TASK DETAILS — Reproduce exactly the run of lines that begins with the one containing "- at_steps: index" and ends with the last line of the records, omitting pictures.

MATERIAL FOR THE TASK —

- - - - -

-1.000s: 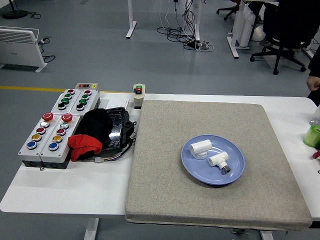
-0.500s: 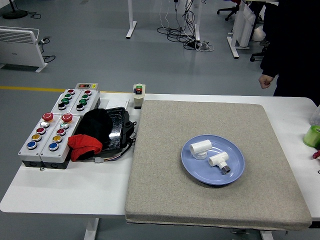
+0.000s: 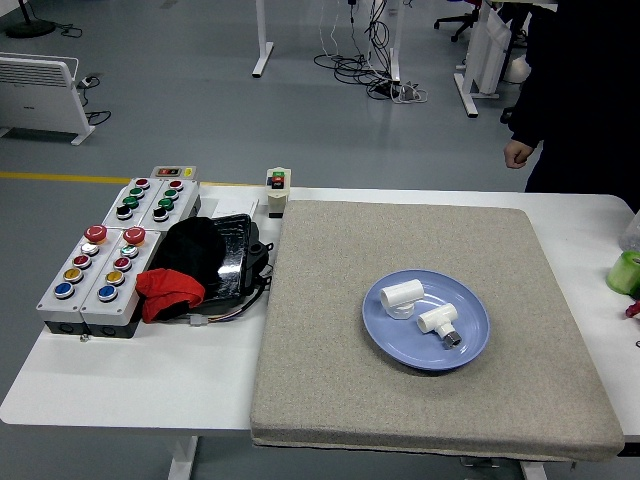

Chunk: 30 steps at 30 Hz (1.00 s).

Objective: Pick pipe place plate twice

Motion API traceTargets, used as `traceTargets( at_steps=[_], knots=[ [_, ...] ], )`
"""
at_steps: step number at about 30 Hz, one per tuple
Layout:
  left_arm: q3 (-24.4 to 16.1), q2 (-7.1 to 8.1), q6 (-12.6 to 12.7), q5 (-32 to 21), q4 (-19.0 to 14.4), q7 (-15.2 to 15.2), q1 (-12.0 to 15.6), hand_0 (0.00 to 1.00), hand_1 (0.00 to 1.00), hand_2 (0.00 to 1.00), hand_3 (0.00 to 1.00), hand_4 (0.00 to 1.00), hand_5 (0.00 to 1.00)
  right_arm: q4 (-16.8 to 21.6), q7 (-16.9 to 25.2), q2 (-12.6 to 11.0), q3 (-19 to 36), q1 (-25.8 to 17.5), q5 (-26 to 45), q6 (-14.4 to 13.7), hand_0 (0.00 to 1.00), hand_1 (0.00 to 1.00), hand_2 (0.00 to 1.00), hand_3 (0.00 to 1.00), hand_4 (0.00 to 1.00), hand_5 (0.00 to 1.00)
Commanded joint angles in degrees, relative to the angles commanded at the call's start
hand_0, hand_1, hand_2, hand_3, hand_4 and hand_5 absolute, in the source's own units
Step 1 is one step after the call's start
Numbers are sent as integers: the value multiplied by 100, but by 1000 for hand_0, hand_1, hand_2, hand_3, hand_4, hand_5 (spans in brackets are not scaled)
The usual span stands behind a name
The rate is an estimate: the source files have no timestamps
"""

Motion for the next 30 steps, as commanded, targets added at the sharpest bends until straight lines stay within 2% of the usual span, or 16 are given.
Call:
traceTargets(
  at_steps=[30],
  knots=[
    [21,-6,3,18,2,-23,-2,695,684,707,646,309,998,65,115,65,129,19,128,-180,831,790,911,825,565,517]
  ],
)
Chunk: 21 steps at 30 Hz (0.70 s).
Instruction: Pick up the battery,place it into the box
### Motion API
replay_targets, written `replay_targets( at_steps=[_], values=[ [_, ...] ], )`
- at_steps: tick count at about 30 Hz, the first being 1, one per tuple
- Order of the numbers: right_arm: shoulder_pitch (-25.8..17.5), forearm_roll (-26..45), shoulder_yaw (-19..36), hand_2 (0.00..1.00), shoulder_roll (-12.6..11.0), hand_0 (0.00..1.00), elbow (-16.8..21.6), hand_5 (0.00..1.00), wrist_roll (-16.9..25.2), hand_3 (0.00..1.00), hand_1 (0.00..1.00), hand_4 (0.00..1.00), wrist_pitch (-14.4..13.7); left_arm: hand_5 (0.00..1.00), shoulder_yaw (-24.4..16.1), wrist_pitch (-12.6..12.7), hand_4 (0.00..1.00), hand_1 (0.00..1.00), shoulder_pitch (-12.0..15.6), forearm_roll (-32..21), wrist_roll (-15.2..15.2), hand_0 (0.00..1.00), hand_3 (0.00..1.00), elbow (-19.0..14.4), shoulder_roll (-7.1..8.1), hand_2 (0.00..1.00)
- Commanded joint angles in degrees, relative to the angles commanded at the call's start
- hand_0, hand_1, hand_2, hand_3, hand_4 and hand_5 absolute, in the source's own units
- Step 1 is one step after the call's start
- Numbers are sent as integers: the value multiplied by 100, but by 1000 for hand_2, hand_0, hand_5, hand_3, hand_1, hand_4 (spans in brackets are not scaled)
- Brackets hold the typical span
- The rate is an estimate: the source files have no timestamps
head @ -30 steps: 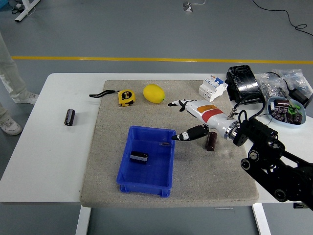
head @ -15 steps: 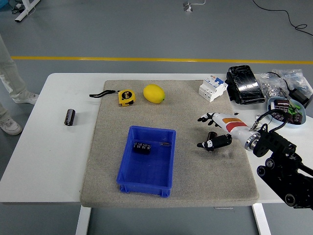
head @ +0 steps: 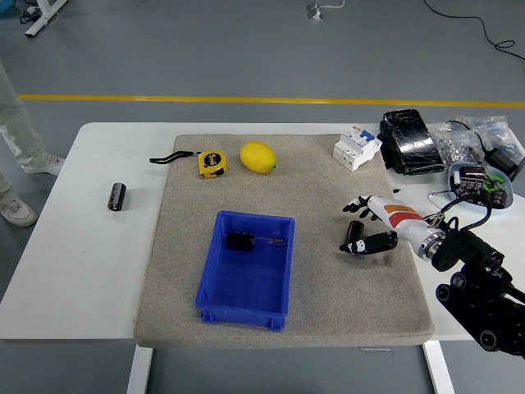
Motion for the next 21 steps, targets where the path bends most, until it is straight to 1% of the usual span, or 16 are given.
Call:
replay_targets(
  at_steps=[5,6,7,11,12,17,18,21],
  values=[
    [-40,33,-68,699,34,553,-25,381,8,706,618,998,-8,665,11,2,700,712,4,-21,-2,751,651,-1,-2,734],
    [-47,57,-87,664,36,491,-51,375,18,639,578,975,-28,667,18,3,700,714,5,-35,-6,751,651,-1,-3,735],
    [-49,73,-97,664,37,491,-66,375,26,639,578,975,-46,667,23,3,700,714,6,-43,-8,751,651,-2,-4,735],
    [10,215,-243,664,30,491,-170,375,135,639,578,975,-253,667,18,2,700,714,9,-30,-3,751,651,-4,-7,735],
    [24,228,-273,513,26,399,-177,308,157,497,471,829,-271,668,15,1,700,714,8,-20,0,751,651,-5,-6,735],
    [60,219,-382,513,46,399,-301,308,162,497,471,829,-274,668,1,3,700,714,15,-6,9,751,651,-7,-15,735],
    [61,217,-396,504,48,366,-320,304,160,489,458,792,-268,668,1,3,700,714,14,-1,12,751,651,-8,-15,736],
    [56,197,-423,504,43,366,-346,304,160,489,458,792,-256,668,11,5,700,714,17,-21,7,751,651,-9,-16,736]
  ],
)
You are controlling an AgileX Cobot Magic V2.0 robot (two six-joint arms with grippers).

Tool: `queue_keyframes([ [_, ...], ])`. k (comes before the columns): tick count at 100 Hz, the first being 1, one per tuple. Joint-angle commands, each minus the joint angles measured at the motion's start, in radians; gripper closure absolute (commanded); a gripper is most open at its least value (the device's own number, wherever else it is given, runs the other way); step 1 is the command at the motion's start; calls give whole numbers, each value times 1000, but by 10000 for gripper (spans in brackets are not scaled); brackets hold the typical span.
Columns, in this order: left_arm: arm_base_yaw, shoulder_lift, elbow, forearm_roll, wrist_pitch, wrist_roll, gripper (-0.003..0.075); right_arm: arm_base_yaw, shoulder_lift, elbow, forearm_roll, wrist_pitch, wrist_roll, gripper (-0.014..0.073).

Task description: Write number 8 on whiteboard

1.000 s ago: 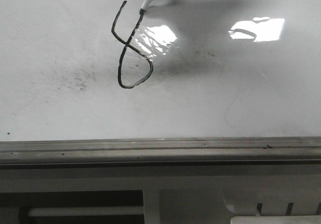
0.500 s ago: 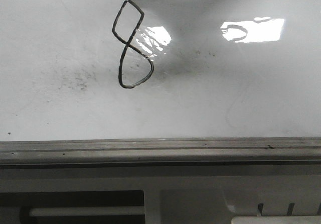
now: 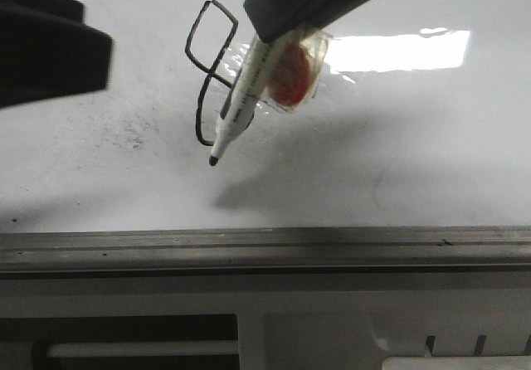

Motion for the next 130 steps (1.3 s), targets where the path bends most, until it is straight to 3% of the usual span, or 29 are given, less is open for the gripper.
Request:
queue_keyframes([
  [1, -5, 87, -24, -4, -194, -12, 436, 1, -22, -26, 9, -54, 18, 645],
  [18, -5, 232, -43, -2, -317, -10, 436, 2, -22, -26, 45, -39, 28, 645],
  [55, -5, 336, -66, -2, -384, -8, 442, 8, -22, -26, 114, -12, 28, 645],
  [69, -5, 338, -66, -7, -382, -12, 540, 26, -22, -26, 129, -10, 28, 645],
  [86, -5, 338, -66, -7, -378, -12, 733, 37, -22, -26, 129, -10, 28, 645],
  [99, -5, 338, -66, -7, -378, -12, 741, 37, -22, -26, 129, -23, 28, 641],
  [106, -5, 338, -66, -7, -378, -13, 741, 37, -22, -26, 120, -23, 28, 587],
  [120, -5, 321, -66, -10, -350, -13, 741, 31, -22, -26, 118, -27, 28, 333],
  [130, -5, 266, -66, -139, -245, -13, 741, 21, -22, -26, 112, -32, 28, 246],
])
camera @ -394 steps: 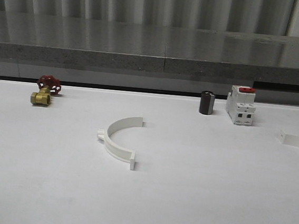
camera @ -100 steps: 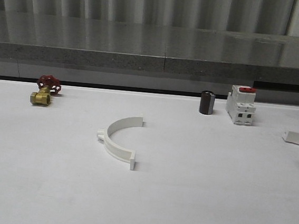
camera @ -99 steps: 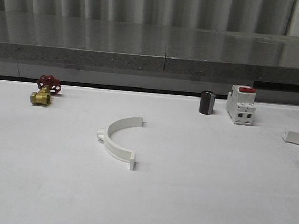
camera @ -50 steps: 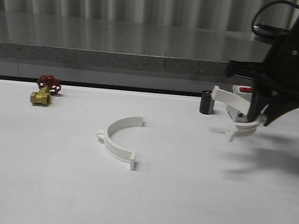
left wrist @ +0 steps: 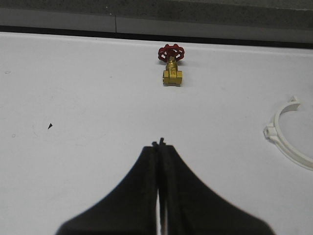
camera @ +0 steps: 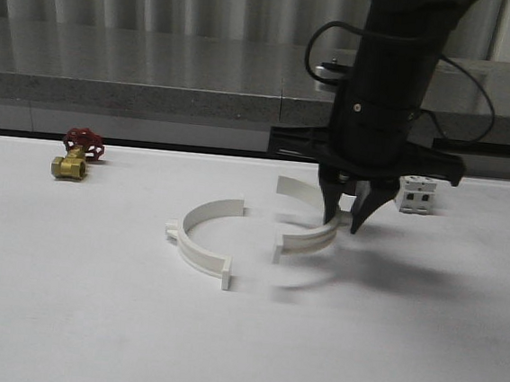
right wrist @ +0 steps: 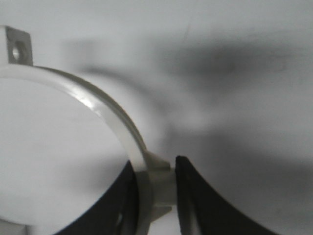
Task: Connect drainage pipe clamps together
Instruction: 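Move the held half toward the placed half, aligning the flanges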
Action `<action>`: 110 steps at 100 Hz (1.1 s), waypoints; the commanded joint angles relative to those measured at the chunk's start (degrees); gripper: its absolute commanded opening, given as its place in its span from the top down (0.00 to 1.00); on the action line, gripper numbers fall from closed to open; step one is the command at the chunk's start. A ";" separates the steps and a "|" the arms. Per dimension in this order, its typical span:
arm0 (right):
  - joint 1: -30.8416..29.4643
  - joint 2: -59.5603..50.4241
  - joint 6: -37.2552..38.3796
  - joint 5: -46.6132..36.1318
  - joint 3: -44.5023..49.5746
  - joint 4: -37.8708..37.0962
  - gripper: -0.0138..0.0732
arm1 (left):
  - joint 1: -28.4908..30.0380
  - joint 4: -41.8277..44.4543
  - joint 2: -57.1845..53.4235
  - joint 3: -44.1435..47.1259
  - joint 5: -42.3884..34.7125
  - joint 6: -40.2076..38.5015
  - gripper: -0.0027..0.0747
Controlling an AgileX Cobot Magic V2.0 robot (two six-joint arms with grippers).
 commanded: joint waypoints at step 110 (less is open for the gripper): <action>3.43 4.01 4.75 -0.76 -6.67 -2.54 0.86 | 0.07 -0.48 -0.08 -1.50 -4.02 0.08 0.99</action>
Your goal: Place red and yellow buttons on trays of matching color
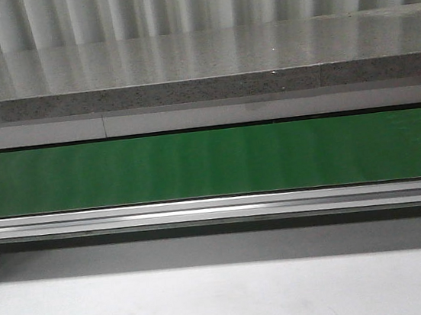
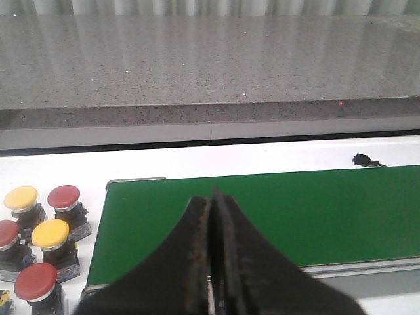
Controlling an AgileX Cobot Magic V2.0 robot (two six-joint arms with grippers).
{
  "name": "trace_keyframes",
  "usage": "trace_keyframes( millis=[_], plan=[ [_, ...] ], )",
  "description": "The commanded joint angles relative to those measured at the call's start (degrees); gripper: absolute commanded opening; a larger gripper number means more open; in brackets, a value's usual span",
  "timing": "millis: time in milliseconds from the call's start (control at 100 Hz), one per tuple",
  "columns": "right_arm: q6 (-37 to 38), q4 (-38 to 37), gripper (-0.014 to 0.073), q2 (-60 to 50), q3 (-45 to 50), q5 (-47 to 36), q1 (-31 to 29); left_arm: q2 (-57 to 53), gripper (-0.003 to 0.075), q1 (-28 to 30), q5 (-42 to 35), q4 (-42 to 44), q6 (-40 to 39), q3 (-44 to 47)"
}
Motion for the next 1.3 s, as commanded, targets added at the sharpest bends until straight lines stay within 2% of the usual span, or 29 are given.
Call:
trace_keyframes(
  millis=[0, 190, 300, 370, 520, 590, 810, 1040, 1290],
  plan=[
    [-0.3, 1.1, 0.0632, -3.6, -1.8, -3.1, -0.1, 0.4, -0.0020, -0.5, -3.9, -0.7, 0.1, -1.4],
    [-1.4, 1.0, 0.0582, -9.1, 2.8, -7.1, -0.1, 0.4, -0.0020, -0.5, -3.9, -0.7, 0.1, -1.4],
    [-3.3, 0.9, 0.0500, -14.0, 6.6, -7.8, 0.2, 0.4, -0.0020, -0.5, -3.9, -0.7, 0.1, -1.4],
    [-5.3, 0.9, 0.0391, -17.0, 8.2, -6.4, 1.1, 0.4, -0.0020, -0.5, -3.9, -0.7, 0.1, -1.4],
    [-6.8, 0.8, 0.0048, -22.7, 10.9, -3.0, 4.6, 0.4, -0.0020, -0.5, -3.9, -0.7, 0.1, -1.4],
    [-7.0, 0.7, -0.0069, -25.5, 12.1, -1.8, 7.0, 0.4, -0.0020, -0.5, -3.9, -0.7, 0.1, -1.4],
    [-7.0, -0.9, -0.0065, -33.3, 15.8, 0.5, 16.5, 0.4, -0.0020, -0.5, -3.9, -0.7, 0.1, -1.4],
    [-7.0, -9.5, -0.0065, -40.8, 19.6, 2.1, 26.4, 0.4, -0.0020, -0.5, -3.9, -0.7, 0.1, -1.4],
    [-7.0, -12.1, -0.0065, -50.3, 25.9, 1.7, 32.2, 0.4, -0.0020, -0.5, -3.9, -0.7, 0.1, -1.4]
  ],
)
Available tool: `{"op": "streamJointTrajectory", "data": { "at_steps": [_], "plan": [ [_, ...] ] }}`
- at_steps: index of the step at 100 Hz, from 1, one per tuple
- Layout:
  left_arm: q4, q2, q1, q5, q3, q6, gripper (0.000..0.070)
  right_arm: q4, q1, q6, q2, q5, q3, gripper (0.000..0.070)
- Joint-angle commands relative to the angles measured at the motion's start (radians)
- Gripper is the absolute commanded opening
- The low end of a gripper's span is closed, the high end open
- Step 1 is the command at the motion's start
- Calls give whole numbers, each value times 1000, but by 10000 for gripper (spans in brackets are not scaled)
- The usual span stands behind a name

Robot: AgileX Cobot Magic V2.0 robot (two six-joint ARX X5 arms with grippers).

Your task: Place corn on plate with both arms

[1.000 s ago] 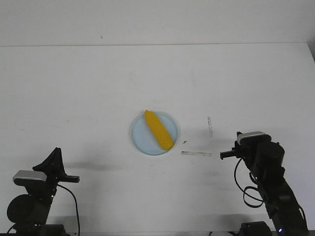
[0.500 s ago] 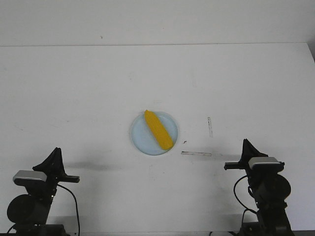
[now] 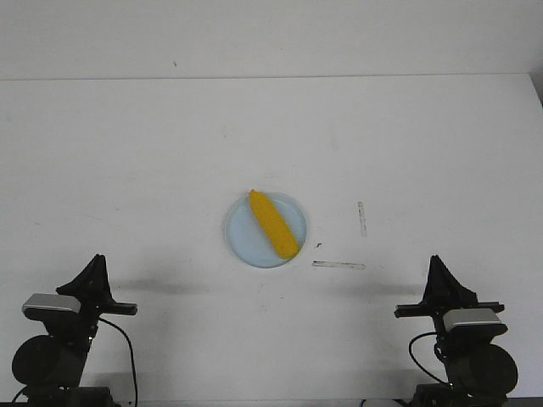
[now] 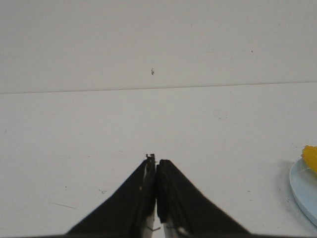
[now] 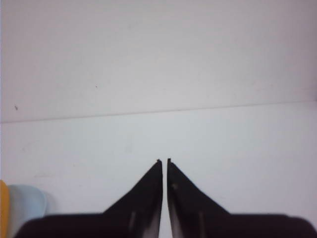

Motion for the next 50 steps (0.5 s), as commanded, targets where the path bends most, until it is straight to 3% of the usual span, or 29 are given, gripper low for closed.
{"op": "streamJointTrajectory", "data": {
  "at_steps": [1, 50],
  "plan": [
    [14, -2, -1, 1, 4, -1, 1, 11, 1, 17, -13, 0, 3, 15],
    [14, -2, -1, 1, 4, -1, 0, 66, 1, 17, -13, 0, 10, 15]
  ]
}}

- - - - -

SOLUTION TO THIS PROBLEM —
- at_steps: index of the step at 100 Hz, from 1, one per tuple
- Layout:
  left_arm: q4, q2, q1, q5, q3, q6, gripper (0.000..0.070)
  right_arm: q4, q1, q6, q2, q5, q3, gripper (0.000..0.070)
- Joint-angle commands relative to the angles measured at the motion's start (radians)
- Gripper is the absolute commanded opening
- The low end of a gripper's span is closed, the high end open
- Step 1 is the command at the motion's start
- Calls give whole numbers, each value times 1000, but by 10000 for gripper (spans in brackets are not scaled)
- The usual span stands behind a name

Robot: AgileX Cobot Magic V2.0 robot (two six-joint ARX X5 arms with grippers).

Your task: Place corn on plate with both arms

[1.000 s ago] 
[0.500 s ago] 
[now] 
[now] 
[now] 

Motion for the next 50 steps (0.5 s), as commanded, targets where the path bends most, until it is straight to 3% of the usual span, or 29 are given, gripper low for closed.
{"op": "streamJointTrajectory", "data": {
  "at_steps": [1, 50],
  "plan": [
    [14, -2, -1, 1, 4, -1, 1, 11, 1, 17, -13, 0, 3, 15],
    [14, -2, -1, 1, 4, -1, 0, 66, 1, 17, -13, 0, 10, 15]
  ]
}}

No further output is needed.